**REQUIREMENT:** Using the listing below, extract each line that has the word "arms" in it.

BEGIN LISTED ENTRIES

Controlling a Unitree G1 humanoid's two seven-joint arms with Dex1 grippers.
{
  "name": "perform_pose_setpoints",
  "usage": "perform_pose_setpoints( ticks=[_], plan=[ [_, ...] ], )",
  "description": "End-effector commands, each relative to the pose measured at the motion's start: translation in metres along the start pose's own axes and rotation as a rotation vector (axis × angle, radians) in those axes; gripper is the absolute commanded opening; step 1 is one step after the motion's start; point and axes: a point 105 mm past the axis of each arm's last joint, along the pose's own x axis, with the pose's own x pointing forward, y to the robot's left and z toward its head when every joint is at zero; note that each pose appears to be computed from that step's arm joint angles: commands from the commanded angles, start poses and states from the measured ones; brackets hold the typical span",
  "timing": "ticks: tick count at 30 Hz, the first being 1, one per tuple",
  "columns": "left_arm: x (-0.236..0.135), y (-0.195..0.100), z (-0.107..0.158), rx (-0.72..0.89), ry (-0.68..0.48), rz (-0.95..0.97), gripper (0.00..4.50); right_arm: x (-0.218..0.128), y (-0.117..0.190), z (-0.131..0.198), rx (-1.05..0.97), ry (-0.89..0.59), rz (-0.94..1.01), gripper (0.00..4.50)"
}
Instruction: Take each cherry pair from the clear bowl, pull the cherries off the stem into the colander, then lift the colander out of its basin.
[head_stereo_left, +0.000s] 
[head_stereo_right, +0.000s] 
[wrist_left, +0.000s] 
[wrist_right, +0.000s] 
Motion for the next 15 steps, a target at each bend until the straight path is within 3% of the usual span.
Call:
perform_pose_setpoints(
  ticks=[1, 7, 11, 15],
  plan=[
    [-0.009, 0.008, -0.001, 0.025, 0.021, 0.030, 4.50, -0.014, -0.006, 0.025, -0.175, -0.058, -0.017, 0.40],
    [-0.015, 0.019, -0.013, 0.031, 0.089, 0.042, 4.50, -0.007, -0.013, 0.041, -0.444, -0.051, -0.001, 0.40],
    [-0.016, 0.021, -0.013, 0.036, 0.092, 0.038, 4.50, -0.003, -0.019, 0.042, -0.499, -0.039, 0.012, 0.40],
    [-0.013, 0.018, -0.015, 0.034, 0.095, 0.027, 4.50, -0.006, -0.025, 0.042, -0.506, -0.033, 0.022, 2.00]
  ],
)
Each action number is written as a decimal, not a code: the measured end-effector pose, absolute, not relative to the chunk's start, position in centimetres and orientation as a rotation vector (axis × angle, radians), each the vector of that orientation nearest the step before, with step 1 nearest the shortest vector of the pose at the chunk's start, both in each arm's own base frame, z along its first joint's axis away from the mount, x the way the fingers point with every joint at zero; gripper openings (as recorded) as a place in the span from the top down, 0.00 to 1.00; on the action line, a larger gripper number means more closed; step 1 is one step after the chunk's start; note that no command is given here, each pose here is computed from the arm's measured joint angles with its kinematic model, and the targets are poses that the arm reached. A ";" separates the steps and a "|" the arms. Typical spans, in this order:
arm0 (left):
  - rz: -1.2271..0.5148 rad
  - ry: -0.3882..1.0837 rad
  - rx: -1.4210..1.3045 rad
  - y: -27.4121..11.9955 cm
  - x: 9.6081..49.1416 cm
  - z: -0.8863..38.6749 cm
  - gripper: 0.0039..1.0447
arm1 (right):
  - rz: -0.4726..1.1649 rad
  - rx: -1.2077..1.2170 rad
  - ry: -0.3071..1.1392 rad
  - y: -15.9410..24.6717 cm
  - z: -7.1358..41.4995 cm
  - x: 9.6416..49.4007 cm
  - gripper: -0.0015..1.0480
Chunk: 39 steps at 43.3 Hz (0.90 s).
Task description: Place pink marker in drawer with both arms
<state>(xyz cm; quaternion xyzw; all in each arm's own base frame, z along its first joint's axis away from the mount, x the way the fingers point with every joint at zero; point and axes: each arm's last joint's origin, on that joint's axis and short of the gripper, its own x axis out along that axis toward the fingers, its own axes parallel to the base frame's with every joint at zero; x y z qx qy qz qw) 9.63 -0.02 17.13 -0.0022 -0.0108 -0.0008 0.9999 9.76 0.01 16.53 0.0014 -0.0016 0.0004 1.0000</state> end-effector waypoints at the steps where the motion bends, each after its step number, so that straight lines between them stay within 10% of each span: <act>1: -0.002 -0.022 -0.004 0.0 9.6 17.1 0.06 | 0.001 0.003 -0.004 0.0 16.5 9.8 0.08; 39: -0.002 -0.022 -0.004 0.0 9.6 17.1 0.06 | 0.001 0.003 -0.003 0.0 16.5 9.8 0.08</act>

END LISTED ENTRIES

**EXPECTED ANSWER:**
Controlling a Unitree G1 humanoid's two seven-joint arms with Dex1 grippers.
Each action number is written as a decimal, not a code: the measured end-effector pose, absolute, not relative to the chunk's start, position in centimetres and orientation as a rotation vector (axis × angle, radians), each the vector of that orientation nearest the step before, with step 1 nearest the shortest vector of the pose at the chunk's start, both in each arm's own base frame, z along its first joint's axis away from the mount, x the way the fingers point with every joint at zero; gripper openings (as recorded) as a place in the span from the top down, 0.00 to 1.00; on the action line, a larger gripper number means more closed; step 1 is one step after the chunk's start; note that no command is given here, each pose here is computed from the arm's measured joint angles with its kinematic model, and the targets are poses that the arm reached. A ";" separates the steps and a "|" the arms. Typical spans, in this order:
Task description: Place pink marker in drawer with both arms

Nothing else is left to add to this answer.